-- Data shown follows --

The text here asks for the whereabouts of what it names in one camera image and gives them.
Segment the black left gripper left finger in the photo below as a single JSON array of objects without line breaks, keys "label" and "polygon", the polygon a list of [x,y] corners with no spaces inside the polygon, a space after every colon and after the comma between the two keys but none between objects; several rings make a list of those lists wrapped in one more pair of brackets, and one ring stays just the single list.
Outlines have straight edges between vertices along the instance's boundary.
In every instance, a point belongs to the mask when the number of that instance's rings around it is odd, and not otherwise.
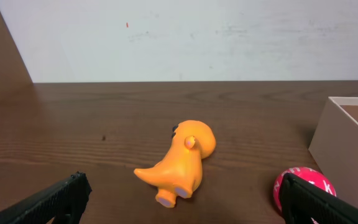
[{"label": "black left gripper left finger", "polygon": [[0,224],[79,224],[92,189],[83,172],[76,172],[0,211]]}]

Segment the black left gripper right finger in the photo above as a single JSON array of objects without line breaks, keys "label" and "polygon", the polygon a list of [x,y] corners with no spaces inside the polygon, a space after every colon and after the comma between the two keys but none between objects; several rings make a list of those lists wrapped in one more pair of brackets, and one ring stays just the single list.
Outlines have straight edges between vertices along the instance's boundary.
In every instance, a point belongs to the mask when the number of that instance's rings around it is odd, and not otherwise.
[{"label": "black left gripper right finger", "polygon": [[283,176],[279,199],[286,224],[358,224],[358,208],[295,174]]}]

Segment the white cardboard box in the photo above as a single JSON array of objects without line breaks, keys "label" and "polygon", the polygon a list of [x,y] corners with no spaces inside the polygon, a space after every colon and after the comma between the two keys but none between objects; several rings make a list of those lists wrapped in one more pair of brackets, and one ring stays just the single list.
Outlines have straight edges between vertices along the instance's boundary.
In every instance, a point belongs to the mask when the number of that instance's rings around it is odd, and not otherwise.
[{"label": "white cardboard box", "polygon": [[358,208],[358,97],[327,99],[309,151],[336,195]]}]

-- Data shown concluded --
-- Data shown follows --

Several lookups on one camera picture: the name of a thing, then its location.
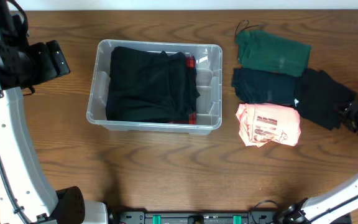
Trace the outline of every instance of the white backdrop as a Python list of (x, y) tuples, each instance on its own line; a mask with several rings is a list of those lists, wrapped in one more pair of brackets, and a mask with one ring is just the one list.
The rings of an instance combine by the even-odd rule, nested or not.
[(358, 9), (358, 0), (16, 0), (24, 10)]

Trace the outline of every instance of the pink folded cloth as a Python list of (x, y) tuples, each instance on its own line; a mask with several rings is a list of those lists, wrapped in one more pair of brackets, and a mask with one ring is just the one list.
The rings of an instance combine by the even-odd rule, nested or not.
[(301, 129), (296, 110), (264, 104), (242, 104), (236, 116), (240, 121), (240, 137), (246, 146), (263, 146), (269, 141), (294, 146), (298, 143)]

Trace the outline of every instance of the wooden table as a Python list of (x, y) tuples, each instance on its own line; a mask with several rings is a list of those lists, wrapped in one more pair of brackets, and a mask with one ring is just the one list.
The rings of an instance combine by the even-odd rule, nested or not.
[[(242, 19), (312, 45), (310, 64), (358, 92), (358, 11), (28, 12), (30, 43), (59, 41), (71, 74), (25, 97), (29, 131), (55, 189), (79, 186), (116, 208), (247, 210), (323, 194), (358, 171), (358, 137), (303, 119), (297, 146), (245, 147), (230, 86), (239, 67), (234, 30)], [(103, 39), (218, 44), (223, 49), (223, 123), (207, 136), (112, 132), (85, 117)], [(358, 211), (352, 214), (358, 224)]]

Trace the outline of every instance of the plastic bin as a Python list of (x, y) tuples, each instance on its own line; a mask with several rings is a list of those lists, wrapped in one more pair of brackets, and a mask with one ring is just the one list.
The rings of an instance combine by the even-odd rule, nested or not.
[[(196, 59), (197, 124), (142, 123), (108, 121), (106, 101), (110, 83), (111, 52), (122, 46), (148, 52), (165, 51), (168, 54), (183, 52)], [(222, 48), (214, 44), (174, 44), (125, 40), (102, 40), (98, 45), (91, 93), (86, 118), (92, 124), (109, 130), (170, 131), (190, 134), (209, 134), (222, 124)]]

-- Data shown concluded --
-- Data shown follows --

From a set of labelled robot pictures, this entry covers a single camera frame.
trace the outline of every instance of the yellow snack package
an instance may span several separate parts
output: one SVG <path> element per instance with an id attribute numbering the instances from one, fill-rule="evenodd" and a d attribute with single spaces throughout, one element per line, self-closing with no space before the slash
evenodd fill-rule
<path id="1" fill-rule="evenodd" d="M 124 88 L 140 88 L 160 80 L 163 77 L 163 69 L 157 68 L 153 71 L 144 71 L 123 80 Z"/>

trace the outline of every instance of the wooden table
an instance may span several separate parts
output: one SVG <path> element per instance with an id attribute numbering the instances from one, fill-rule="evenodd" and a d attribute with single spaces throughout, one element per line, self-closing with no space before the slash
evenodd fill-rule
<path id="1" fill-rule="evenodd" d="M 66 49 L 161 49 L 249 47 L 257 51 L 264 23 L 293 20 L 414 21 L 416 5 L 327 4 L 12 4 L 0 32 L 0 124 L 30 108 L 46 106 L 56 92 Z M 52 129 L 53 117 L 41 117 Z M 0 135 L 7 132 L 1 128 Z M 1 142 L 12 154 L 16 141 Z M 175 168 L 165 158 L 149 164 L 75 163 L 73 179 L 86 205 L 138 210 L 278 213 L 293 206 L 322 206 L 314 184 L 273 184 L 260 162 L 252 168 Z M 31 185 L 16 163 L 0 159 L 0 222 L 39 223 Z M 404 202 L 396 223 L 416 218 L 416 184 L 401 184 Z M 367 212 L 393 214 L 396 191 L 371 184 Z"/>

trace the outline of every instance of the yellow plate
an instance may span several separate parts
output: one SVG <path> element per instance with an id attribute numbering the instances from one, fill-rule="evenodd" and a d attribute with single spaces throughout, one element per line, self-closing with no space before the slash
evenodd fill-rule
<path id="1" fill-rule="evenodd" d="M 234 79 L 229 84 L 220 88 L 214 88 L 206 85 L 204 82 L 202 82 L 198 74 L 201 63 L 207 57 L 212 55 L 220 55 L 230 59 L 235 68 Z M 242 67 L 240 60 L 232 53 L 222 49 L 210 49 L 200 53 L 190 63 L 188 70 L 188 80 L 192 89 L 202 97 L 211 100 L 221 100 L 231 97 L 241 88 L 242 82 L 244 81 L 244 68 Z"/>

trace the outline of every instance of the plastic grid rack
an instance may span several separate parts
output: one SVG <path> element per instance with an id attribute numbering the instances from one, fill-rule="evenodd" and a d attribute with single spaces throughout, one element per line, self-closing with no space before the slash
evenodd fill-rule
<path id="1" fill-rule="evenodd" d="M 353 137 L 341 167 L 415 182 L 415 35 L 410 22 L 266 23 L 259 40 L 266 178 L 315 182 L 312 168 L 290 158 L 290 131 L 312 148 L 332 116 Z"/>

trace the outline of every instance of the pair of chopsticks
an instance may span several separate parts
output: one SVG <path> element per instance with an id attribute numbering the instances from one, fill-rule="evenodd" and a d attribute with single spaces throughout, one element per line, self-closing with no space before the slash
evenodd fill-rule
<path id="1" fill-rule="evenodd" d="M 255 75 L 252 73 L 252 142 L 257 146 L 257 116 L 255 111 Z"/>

-- Data shown concluded --

— Work instruction —
Look through the entries above; find each line with the word "yellow" and copy it.

— Answer for the task —
trace the outline of every instance of the yellow snack package
trace the outline of every instance of the yellow plate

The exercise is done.